**EXERCISE OBJECTIVE:** The full listing, written out exactly and without images, is the expected result.
⁂
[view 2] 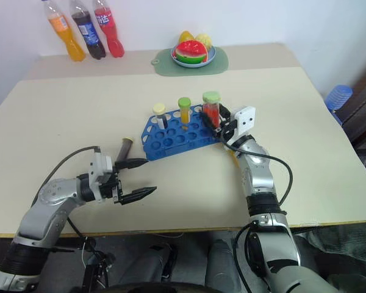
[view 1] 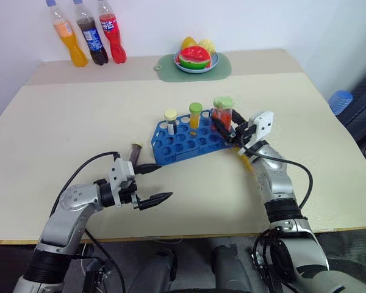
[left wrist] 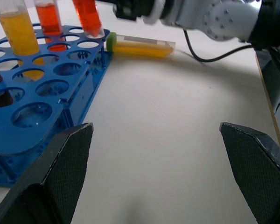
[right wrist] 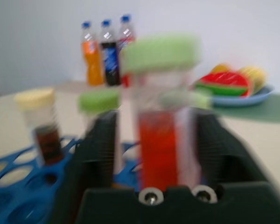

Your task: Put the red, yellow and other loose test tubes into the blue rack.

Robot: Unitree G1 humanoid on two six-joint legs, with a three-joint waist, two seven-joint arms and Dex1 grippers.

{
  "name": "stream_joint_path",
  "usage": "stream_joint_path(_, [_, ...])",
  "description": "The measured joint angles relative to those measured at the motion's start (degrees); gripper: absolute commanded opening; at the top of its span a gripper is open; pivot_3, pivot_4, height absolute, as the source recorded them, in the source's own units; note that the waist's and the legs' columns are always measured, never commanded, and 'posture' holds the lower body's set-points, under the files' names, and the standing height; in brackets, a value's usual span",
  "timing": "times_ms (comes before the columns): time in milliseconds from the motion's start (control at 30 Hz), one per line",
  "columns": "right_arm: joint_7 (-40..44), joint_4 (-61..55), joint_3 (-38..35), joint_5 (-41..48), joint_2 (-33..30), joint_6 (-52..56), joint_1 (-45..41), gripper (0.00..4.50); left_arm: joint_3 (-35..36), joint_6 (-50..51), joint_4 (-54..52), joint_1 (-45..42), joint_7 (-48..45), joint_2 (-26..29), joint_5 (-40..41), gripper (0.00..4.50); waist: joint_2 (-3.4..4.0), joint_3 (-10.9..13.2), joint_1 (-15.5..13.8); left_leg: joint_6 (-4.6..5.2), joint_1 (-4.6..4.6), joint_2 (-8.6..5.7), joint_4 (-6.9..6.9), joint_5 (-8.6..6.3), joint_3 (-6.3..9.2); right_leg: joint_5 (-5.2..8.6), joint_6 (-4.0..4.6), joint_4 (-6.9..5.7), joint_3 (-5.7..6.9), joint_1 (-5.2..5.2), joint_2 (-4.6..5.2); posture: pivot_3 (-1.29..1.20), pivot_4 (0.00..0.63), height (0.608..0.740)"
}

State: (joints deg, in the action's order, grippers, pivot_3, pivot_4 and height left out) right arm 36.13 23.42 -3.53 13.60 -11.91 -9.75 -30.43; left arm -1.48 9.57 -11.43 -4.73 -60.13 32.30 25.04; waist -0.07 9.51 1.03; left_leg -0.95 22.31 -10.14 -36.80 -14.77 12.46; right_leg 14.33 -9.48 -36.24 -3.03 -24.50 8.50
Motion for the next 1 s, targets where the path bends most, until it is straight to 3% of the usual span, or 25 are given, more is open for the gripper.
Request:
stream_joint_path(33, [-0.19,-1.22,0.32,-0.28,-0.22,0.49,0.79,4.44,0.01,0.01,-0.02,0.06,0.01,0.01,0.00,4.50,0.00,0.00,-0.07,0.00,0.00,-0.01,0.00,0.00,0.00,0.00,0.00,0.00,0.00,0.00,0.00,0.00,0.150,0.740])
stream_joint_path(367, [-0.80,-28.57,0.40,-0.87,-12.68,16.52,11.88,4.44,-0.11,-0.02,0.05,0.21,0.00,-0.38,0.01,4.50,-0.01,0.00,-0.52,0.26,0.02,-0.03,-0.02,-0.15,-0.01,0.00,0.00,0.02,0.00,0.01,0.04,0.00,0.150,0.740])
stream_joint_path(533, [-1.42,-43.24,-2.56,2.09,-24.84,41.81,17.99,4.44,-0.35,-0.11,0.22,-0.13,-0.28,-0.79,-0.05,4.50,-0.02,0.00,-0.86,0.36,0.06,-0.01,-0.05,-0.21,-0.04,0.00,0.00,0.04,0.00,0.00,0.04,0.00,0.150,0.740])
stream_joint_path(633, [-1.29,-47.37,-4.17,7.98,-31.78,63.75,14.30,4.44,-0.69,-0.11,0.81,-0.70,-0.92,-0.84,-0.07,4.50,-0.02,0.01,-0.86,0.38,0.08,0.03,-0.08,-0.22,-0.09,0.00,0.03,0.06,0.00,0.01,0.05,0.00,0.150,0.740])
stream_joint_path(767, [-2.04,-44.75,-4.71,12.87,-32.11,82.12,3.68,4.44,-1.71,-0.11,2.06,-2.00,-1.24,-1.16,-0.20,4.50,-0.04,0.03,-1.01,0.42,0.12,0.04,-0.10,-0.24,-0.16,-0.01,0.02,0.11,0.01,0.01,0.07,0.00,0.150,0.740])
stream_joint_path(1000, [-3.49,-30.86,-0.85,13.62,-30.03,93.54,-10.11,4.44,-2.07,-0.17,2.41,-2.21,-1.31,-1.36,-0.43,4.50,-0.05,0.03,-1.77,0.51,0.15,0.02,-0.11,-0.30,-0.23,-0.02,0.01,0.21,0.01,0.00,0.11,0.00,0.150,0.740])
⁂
**SOLUTION TO THE EXERCISE:**
[view 2] 
[view 1] 
[left wrist] 
[right wrist] 

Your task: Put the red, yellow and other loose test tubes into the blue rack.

Robot: Unitree G1 humanoid on two six-joint legs, with a three-joint waist, two seven-joint arms and Dex1 grippers.

{
  "name": "stream_joint_path",
  "usage": "stream_joint_path(_, [_, ...])",
  "description": "The measured joint angles relative to those measured at the motion's start (degrees); gripper: absolute commanded opening; at the top of its span a gripper is open; pivot_3, pivot_4, height absolute, as the source recorded them, in the source's own units; note that the waist's and the legs' columns are always measured, never commanded, and 'posture' holds the lower body's set-points, under the files' names, and the standing height; in brackets, a value's usual span",
  "timing": "times_ms (comes before the columns): time in milliseconds from the motion's start (control at 30 Hz), one per line",
  "columns": "right_arm: joint_7 (-40..44), joint_4 (-61..55), joint_3 (-38..35), joint_5 (-41..48), joint_2 (-33..30), joint_6 (-52..56), joint_1 (-45..41), gripper (0.00..4.50); left_arm: joint_3 (-35..36), joint_6 (-50..51), joint_4 (-54..52), joint_1 (-45..42), joint_7 (-48..45), joint_2 (-26..29), joint_5 (-40..41), gripper (0.00..4.50); waist: joint_2 (-3.4..4.0), joint_3 (-10.9..13.2), joint_1 (-15.5..13.8); left_leg: joint_6 (-4.6..5.2), joint_1 (-4.6..4.6), joint_2 (-8.6..5.7), joint_4 (-6.9..6.9), joint_5 (-8.6..6.3), joint_3 (-6.3..9.2); right_leg: joint_5 (-5.2..8.6), joint_6 (-4.0..4.6), joint_4 (-6.9..5.7), joint_3 (-5.7..6.9), joint_1 (-5.2..5.2), joint_2 (-4.6..5.2); posture: pivot_3 (-1.29..1.20), pivot_4 (0.00..0.63), height (0.608..0.740)"
}

State: (joints deg, in the action's order, grippers, pivot_3, pivot_4 and height left out) right arm 36.13 23.42 -3.53 13.60 -11.91 -9.75 -30.43; left arm -1.48 9.57 -11.43 -4.73 -60.13 32.30 25.04; waist -0.07 9.51 1.03; left_leg -0.95 22.31 -10.14 -36.80 -14.77 12.46; right_leg 14.33 -9.48 -36.24 -3.03 -24.50 8.50
Motion for the next 1 s, targets where the path bends most, until it is straight to 3% of the usual span, or 25 are given, more is open for the gripper.
Request:
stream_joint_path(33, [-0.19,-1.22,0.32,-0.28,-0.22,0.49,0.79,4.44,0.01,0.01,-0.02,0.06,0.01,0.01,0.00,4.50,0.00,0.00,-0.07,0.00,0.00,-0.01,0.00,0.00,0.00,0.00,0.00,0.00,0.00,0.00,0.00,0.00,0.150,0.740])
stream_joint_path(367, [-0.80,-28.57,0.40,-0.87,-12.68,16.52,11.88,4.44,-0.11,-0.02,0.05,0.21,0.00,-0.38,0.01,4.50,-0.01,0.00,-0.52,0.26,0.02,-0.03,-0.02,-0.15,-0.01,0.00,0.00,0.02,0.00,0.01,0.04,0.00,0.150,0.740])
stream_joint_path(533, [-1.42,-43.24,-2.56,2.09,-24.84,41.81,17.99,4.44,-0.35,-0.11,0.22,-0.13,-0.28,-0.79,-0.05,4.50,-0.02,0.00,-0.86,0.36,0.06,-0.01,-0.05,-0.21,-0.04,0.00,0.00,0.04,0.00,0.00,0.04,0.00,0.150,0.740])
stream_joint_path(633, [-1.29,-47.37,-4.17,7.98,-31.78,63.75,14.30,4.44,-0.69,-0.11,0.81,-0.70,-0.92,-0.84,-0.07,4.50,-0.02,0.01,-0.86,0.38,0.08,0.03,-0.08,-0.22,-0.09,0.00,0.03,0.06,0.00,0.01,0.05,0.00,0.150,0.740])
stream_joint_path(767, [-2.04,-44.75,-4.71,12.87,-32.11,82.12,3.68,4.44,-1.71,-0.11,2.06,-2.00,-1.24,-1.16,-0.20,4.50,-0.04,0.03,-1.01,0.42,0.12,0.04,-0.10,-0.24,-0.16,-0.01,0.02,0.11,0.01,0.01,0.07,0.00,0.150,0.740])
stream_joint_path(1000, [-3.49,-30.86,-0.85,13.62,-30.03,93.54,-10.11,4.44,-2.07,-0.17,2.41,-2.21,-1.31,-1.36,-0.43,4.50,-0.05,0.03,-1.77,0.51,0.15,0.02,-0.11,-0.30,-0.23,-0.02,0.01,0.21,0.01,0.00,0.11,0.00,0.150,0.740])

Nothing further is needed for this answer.